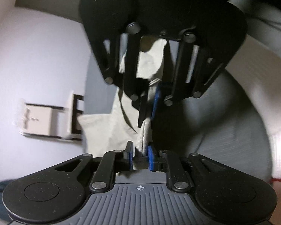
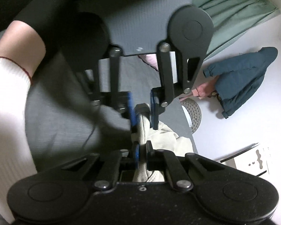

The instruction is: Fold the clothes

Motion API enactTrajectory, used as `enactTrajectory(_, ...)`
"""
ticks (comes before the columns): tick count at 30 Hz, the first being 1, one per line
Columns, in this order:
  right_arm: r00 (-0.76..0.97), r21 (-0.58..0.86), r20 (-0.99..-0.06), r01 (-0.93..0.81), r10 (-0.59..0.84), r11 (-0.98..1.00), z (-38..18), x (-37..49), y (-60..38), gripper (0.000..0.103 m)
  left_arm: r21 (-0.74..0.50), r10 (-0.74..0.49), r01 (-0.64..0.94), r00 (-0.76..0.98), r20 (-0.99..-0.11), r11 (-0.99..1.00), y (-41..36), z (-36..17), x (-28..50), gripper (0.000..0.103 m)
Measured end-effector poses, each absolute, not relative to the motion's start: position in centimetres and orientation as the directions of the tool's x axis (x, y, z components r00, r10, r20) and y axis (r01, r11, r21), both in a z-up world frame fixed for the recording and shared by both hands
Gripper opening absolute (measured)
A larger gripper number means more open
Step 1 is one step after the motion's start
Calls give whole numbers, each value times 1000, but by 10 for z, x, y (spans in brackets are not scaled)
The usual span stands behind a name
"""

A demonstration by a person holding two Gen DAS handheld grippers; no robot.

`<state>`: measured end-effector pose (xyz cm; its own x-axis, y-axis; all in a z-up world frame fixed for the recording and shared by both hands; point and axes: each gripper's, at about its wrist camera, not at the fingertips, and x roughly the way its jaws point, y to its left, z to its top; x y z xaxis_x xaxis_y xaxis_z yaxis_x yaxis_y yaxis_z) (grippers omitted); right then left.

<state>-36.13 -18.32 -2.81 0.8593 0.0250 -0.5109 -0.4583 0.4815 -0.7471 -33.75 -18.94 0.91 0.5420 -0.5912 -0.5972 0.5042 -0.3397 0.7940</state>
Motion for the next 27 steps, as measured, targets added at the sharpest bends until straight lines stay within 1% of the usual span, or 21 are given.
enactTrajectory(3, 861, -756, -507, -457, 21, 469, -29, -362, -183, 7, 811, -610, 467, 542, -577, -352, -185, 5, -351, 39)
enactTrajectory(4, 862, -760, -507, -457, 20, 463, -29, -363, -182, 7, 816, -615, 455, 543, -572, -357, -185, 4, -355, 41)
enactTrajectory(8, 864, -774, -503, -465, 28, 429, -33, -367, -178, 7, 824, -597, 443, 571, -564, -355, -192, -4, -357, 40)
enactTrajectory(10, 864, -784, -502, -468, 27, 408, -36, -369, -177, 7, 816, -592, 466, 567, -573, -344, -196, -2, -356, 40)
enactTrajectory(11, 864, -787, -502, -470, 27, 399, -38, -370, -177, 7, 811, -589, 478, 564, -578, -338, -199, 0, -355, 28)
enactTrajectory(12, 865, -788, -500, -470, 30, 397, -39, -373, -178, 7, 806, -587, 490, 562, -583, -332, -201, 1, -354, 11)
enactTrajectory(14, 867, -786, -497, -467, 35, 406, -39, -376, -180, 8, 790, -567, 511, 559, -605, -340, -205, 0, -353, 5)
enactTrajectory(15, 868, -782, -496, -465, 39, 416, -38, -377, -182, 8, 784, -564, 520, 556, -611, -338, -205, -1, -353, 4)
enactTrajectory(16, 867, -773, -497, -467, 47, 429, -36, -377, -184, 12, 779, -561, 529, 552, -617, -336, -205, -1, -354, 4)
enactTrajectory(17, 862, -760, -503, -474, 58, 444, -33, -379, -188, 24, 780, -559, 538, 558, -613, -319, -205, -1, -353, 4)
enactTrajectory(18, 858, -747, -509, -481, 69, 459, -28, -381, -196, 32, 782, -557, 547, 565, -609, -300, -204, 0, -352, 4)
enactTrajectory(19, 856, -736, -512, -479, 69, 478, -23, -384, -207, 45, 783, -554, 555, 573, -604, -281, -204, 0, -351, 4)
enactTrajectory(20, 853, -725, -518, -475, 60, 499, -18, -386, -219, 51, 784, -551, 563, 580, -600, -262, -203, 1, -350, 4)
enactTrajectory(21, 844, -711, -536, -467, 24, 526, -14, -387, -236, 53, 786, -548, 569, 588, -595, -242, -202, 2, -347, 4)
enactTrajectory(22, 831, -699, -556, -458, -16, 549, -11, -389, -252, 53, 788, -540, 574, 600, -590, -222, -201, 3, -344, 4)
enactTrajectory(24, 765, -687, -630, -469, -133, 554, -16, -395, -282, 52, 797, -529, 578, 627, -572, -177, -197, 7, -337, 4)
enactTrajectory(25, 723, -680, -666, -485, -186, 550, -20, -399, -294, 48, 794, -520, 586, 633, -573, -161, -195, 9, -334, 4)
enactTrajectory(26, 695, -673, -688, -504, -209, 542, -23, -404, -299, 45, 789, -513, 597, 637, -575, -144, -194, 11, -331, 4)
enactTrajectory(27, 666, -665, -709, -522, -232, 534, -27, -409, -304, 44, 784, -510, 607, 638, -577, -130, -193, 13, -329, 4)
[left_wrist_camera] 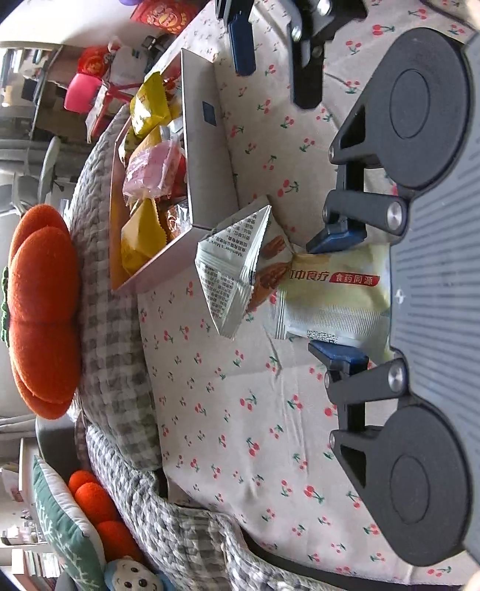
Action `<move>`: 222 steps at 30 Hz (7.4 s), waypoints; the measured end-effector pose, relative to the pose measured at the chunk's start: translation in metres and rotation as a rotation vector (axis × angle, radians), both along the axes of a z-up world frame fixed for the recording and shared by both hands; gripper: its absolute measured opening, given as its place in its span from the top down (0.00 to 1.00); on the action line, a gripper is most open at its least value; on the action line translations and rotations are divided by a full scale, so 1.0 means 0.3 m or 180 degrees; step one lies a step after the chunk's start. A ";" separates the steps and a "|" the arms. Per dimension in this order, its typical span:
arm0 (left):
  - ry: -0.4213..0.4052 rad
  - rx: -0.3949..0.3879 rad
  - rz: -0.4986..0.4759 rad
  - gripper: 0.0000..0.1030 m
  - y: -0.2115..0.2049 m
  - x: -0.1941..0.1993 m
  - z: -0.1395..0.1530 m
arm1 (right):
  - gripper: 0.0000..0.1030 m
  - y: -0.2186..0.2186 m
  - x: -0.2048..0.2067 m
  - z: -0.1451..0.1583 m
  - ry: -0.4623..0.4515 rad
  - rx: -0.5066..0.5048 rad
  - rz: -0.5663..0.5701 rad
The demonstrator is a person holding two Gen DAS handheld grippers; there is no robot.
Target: Organize snacks
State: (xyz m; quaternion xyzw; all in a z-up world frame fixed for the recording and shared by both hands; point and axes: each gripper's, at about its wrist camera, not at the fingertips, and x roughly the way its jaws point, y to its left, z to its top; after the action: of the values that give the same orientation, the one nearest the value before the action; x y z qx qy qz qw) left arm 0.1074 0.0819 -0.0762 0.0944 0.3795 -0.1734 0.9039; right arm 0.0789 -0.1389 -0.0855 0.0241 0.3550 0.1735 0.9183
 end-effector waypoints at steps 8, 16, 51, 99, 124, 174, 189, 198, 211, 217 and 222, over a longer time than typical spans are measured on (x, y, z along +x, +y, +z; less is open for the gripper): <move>-0.0033 0.0155 0.0082 0.55 0.075 -0.040 0.007 | 0.06 0.082 0.053 -0.021 0.0062 0.0183 -0.0138; -0.0034 0.0125 0.0360 0.54 0.192 -0.053 0.003 | 0.05 0.200 0.073 -0.040 0.0026 0.0051 0.0097; 0.0024 -0.0033 0.0511 0.58 0.203 -0.054 0.004 | 0.53 0.274 0.126 -0.037 -0.0285 0.0050 -0.0047; -0.0004 -0.0373 0.0110 0.58 -0.175 -0.030 0.107 | 0.61 -0.229 -0.063 0.121 -0.0277 0.0332 -0.0327; -0.0253 -0.0458 0.0064 0.58 -0.370 0.097 0.173 | 0.61 -0.435 0.058 0.213 -0.0342 0.0555 -0.0785; -0.0222 -0.0612 -0.0455 0.25 -0.507 0.191 0.167 | 0.47 -0.484 0.303 0.199 -0.0104 0.0925 -0.0988; -0.0192 -0.0560 -0.0223 0.06 -0.443 0.077 0.190 | 0.17 -0.469 0.133 0.274 -0.0222 0.0659 -0.0918; -0.0086 -0.0510 -0.0004 0.01 -0.402 0.018 0.198 | 0.13 -0.463 0.022 0.255 -0.0173 0.0523 -0.0924; 0.0298 -0.0283 0.0520 0.01 -0.384 -0.077 0.215 | 0.06 -0.445 -0.122 0.298 -0.0142 0.0244 -0.1027; 0.0372 -0.0214 0.0682 0.00 -0.373 -0.118 0.208 | 0.04 -0.400 -0.163 0.271 0.0000 0.0081 -0.1062; 0.0376 -0.0107 0.0748 0.00 -0.374 -0.143 0.211 | 0.04 -0.361 -0.161 0.219 0.0317 0.0022 -0.1091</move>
State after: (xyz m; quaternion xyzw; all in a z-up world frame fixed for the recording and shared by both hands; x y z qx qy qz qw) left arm 0.0646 -0.0304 -0.0131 0.0238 0.4376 -0.0779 0.8955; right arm 0.0305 -0.2473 -0.0199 0.0960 0.3902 0.0142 0.9156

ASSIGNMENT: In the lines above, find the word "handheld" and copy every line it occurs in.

RESULT FOR THIS EXERCISE:
A demonstration by a person holding two Gen DAS handheld grippers; no robot.
The demonstrator is a person holding two Gen DAS handheld grippers; there is no robot.

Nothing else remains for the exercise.